So Emojinal….

A while ago I listened to the last episode of ‘A Piece of Work’; a podcast produced by the MoMa with TV star Abbi Jacobson as host/ co-creator. Now I’m a radio – and since a few years also podcast – addict, but I don’t know a thing about what’s on television. But Abbi is apparently someone who’s hot and happening on US Comedy Central. MoMabbi’s podcast is quite amusing. Not that bad even. I get that they are not aiming for me as a listener, so in a way I feel like I’m sort of eavesdropping. They spoke about popular culture and design this week and I like the way they lower the threshold. Seriously, I’m learning here…

This episode was centered around curator Paola Antonelli from MoMa’s design department and the very first set of emoji’s she acquired for the collection. It is actually a really beautiful collection of 12 x 12 pixel images, from 1999 already.
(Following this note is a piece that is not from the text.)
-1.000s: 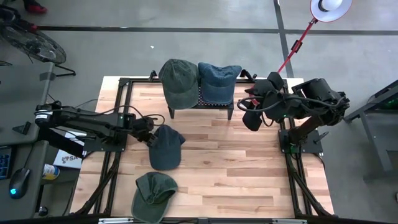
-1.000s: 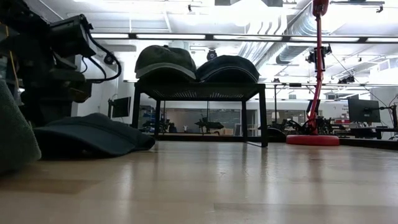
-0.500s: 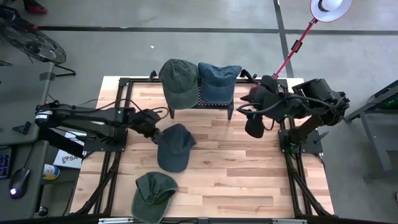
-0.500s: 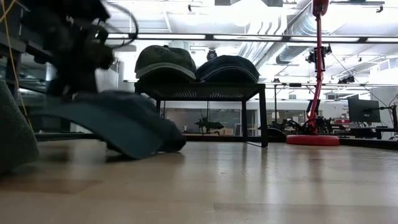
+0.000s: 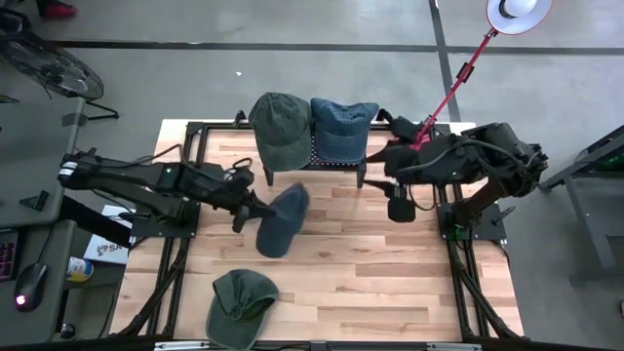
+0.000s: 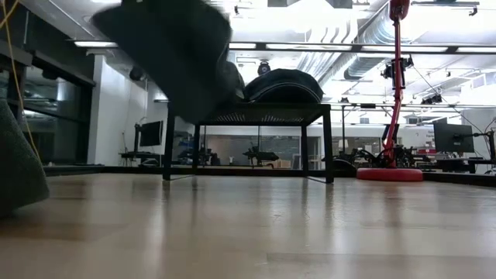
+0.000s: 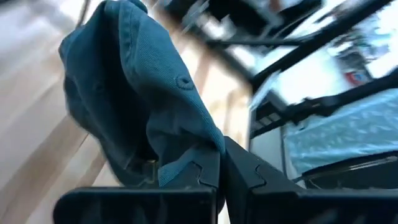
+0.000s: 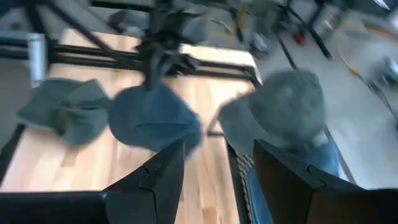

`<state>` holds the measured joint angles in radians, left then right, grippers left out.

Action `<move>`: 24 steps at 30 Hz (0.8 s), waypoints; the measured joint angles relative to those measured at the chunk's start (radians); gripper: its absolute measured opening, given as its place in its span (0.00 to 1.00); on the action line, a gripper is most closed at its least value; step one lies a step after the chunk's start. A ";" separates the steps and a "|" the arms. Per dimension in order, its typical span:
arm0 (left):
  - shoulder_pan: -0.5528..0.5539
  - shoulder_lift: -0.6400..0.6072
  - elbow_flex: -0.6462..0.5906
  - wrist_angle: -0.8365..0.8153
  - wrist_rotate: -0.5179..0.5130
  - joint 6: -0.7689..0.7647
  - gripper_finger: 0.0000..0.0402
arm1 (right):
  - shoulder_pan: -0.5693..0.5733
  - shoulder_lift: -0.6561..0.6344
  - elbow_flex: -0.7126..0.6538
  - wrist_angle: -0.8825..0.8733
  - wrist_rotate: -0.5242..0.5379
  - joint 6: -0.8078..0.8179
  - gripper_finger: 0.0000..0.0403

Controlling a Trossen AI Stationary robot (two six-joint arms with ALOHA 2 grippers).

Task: Pick & Place hat
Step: Stack the dark blue cap on top of the other dark blue caps on the shelf

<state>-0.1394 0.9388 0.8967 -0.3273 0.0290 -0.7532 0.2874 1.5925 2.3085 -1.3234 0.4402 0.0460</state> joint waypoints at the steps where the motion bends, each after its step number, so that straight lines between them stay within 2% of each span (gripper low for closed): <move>1: -0.011 0.005 0.022 0.017 -0.007 0.027 0.00 | 0.000 0.001 0.000 0.021 -0.029 -0.040 0.46; 4: -0.038 0.033 0.100 0.043 0.000 0.124 0.00 | -0.014 0.013 0.000 0.088 -0.106 -0.126 0.46; 7: -0.053 0.083 0.187 0.039 0.053 0.197 0.00 | -0.044 0.036 0.000 0.126 -0.204 -0.179 0.46; 11: -0.053 0.161 0.291 0.024 0.120 0.263 0.00 | -0.084 0.073 0.000 0.135 -0.297 -0.202 0.46; 17: -0.053 0.265 0.420 -0.028 0.160 0.338 0.00 | -0.114 0.119 0.000 0.127 -0.456 -0.183 0.46; 24: -0.053 0.309 0.518 -0.105 0.163 0.364 0.00 | -0.116 0.145 -0.001 0.070 -0.497 -0.128 0.46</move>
<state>-0.1925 1.2480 1.4152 -0.4323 0.1925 -0.3888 0.1718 1.7375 2.3074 -1.2534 -0.0566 -0.0819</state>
And let’s not forget to mention the designer: Shigetaka Kurita.

Still I keep on wondering what these images are doing to our imagination; our lingual vocabulary but also our visual or illustrative vocabulary.  Nietzsche already mentioned several limitations of our western language (when we say leaf, we know what a leaf is; but there’s not one leaf in the world that’s the same). So, he says, in language we create groups of objects but there’s no room for exceptions.

Some of you might have heard about a similar experiment they did with kids in kindergarten/ pre-schools: the teachers asks the children to make a drawing of a dog. They understand the task, but there’s not one dog the same.

But now we have these emoji’s that reach us deep down in our subconscious. A while ago I even dreamt I was texting someone and I saw some emoji’s in my dream! The ones below, still seem harmless. I don’t believe your subconscious image of certain words and symbols will be filled with 12×12 pixel images. But with this contemporary stuff… to some extend it enriched our conversations in the digital realm, I’m totally positive on that. But on the other hand: couldn’t it just kill our imagination?